GIVEN INFORMATION Start Marker

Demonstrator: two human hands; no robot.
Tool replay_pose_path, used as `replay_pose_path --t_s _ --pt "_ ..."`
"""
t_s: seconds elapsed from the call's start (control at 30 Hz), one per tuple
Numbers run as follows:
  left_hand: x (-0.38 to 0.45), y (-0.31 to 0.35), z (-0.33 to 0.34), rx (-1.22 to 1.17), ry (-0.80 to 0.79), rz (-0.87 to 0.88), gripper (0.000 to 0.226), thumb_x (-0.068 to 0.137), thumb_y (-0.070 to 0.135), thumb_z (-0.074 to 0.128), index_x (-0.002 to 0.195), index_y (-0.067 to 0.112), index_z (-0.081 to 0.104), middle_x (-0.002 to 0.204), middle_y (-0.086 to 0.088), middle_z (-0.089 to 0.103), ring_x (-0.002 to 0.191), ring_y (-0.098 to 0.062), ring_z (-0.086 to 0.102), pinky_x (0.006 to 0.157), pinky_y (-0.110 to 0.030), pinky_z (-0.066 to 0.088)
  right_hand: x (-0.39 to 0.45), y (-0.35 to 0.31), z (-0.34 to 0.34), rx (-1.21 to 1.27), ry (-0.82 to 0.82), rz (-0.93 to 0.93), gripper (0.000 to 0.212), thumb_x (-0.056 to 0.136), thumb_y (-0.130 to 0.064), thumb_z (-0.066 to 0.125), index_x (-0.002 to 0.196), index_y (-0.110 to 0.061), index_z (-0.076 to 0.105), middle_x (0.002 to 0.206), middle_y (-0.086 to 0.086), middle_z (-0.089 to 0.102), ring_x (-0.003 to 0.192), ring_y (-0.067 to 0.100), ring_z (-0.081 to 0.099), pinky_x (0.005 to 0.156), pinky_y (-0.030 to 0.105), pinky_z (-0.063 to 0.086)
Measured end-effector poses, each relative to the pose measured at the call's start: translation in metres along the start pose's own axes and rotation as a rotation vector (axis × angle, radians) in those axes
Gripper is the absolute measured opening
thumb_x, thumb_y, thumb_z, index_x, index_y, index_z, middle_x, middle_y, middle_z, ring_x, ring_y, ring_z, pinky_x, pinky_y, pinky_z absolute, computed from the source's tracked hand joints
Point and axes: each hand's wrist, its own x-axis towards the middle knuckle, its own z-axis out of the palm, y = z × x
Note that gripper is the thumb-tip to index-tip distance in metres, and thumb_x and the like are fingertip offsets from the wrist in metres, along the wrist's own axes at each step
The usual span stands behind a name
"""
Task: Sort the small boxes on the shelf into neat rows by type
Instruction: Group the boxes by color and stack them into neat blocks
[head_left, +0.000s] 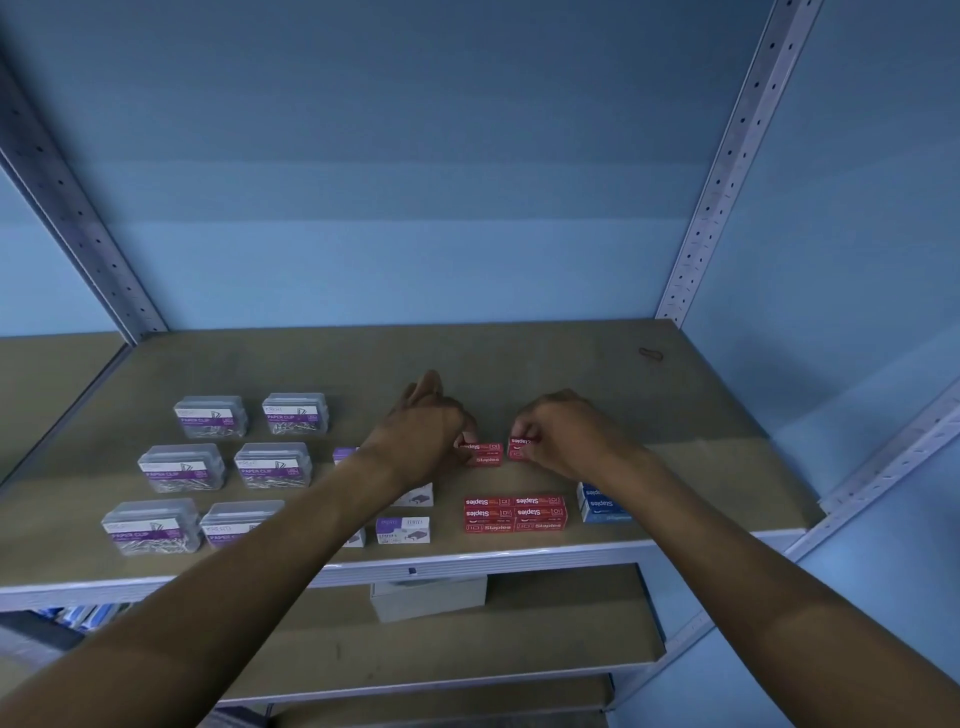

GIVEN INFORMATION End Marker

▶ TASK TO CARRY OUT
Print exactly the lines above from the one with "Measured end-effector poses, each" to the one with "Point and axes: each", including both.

▶ TASK RESULT
Measured end-effector poses, each relative to the pose measured at the call's start: translation in metres along the start pose's own axes and rotation as a rotation vector (axis × angle, radians) in those axes
Gripper is the absolute measured opening
thumb_x, thumb_y, thumb_z, index_x, index_y, index_z, middle_x, middle_y, middle_z, ring_x, ring_y, ring_z, pinky_x, pinky_y, pinky_z absolute, computed from the source's tracked hand joints
Point and axes: each hand's wrist, its own x-axis towards the middle knuckle, its own z-axis out of the palm, y = z × x

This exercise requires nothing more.